**EXERCISE AIM**
Scan the lines below for the string "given" and copy every one that has it.

**DATA FOR THIS TASK**

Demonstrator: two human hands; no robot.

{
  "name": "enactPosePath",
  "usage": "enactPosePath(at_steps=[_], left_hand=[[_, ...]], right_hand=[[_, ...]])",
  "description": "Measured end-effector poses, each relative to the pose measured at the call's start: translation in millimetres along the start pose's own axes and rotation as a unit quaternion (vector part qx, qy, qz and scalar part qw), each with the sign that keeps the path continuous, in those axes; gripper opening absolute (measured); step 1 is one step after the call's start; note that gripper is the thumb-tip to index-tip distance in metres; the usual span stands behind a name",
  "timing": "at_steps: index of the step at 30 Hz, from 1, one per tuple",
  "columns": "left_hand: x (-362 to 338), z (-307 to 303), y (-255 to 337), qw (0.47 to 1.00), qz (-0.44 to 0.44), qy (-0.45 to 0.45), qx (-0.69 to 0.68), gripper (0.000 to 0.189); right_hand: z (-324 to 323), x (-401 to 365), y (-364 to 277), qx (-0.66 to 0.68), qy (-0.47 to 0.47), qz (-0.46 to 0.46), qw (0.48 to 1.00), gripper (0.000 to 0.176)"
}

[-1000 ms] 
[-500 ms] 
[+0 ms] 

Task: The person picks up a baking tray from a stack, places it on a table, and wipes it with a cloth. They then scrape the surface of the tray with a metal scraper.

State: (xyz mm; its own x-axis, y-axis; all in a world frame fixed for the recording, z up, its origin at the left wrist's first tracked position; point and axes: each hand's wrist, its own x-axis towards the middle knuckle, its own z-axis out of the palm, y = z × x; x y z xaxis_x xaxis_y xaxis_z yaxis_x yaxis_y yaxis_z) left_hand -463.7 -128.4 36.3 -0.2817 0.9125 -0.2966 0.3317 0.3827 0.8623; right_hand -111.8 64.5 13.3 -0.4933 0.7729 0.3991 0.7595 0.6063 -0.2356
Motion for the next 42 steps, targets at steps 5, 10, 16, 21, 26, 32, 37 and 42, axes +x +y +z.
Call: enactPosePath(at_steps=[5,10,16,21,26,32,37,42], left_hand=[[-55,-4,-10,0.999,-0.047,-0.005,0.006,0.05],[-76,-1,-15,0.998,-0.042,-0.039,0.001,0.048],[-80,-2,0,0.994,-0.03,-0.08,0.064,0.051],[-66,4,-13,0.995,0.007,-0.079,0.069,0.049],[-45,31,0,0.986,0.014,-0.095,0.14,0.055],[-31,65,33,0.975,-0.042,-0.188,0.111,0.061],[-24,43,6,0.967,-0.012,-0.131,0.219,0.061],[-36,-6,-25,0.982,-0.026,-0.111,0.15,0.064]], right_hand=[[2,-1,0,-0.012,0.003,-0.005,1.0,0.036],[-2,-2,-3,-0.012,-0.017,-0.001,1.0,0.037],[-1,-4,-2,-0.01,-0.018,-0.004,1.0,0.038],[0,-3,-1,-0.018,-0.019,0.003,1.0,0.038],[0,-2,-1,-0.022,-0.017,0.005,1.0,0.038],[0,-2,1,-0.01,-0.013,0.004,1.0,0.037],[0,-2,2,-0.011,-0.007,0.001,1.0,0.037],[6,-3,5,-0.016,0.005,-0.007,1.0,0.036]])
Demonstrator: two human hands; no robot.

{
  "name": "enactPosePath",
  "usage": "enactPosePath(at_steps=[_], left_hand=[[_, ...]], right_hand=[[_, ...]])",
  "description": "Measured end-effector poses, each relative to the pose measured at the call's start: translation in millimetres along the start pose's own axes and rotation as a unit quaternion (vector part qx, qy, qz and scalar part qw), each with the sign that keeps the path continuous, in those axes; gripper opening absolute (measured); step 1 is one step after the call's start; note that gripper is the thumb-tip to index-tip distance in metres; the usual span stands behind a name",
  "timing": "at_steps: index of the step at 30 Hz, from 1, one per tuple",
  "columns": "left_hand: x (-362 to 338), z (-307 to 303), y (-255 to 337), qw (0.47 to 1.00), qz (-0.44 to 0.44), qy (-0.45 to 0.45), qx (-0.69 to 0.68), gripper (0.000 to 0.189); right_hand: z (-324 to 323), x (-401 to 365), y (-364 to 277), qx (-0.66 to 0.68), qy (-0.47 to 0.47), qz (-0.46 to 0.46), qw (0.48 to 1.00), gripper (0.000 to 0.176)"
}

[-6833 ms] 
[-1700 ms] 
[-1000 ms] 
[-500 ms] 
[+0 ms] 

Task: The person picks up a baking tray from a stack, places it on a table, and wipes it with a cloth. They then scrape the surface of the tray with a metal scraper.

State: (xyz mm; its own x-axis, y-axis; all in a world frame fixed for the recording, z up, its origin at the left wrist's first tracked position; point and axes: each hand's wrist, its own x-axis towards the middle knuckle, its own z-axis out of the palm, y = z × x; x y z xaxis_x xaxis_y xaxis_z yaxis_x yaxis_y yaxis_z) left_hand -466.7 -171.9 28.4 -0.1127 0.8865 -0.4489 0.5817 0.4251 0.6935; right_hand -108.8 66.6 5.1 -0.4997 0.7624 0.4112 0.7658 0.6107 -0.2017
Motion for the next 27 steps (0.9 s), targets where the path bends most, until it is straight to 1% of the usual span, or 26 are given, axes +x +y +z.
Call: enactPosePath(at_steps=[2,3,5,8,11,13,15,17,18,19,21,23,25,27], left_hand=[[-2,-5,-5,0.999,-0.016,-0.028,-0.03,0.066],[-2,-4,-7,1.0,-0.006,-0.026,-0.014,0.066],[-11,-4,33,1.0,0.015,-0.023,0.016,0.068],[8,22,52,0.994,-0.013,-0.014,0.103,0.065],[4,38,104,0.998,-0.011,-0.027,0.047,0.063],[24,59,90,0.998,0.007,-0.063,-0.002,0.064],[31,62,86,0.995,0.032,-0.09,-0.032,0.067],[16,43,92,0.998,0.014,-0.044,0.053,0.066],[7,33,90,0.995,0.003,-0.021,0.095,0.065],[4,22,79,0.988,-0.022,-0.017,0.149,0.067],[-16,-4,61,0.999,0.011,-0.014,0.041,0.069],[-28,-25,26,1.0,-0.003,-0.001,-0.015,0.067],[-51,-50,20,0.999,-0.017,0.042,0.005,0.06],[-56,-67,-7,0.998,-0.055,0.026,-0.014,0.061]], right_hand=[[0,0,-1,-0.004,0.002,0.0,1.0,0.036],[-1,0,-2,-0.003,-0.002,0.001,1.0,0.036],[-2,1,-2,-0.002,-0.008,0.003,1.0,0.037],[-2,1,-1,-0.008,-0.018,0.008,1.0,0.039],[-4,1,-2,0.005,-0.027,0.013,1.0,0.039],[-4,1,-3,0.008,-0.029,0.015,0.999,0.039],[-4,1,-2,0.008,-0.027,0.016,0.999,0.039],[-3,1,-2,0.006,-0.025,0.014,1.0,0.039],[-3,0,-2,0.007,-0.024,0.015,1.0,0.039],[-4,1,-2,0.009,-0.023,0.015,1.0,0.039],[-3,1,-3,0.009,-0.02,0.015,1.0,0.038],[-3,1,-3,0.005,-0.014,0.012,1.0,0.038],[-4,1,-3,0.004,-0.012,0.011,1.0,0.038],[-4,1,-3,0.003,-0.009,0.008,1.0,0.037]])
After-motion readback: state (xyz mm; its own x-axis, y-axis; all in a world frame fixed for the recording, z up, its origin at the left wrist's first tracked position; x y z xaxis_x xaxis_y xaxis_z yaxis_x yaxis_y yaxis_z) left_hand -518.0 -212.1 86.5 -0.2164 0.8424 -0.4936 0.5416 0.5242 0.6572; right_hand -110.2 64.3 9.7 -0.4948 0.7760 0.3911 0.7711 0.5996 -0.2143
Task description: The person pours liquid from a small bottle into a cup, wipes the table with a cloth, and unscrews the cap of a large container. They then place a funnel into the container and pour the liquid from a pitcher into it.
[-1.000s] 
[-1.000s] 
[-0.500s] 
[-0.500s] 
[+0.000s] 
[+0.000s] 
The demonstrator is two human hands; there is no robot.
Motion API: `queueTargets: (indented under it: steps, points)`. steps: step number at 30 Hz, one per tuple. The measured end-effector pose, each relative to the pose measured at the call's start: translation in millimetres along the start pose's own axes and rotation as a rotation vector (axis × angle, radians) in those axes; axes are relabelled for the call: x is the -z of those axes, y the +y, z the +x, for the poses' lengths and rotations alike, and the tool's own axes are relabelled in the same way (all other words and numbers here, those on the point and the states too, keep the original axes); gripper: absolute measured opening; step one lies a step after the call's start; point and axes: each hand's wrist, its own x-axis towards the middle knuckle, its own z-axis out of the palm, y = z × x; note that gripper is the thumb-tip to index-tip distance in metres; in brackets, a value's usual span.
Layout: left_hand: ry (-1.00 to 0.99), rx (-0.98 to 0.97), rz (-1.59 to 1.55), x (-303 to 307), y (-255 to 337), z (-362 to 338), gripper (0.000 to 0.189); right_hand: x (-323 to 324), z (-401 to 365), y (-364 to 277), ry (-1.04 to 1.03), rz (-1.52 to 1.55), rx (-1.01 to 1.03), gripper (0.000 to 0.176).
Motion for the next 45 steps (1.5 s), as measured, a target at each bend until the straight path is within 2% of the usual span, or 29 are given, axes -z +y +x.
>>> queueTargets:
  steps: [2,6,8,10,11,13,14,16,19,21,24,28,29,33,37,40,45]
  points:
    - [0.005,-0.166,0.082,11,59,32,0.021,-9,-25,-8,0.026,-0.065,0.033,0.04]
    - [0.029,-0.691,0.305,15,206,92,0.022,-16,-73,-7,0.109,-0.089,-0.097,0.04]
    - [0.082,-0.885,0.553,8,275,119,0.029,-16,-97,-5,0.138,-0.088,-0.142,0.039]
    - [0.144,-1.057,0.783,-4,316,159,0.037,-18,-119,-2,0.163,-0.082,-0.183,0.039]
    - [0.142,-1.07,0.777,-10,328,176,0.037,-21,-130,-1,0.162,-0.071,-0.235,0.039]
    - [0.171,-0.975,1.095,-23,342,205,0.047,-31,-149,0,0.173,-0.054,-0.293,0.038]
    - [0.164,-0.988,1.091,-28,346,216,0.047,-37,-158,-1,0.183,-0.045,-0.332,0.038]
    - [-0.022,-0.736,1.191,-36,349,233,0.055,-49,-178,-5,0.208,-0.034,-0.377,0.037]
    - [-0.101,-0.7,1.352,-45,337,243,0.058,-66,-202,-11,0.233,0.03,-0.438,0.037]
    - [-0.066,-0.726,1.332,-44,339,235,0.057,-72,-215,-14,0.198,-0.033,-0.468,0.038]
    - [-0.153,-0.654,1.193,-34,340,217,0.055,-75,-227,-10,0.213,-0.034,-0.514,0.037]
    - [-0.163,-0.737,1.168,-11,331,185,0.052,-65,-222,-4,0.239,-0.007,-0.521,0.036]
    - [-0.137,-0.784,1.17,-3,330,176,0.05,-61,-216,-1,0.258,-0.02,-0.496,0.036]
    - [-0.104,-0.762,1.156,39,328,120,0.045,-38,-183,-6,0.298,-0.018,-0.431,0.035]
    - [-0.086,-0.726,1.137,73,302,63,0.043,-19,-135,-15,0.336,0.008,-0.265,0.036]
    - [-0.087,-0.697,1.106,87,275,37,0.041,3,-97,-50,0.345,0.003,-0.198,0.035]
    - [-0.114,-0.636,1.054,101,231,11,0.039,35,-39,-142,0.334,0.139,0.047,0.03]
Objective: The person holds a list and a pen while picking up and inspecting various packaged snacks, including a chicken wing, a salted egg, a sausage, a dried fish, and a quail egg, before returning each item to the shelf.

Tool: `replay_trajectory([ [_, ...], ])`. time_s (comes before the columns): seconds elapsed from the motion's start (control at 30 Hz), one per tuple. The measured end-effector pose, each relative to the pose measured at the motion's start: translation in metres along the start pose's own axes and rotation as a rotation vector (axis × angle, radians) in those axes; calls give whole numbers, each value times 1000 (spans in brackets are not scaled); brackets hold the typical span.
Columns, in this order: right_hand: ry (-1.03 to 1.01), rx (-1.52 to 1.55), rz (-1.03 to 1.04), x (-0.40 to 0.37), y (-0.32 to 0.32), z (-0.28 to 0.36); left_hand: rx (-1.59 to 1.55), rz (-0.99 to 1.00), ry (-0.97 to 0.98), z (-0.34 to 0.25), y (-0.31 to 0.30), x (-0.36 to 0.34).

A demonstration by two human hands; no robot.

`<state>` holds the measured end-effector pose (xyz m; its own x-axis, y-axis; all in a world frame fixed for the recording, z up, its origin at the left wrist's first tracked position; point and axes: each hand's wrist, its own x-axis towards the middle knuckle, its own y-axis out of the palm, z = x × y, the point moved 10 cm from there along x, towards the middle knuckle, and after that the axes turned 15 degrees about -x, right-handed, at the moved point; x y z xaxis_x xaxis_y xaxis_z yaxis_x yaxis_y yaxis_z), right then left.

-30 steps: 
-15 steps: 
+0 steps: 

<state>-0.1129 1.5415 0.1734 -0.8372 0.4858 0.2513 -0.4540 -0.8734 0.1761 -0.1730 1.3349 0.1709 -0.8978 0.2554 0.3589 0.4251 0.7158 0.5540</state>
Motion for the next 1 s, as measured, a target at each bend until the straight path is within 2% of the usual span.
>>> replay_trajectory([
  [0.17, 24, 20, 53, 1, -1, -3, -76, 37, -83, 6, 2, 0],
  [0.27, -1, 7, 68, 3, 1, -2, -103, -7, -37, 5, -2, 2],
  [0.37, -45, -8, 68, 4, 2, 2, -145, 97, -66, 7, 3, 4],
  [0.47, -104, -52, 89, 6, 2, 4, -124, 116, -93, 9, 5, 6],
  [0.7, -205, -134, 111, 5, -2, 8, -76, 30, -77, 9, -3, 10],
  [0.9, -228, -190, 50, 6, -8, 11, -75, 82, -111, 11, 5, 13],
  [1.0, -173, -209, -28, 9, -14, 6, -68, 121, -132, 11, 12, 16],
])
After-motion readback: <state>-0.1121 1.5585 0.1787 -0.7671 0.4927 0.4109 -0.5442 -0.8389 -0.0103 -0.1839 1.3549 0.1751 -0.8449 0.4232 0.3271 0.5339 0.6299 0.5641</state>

**RESPONSE AREA**
Motion for the next 27 steps (0.9 s), targets where the path bends most, until it is straight to 1% of the usual span, or 26 are given, axes +x +y +z.
Motion for the next 45 steps (1.5 s), as measured, a target at each bend until the straight path is within 2% of the usual span, or 29 are given, axes -z +y +x.

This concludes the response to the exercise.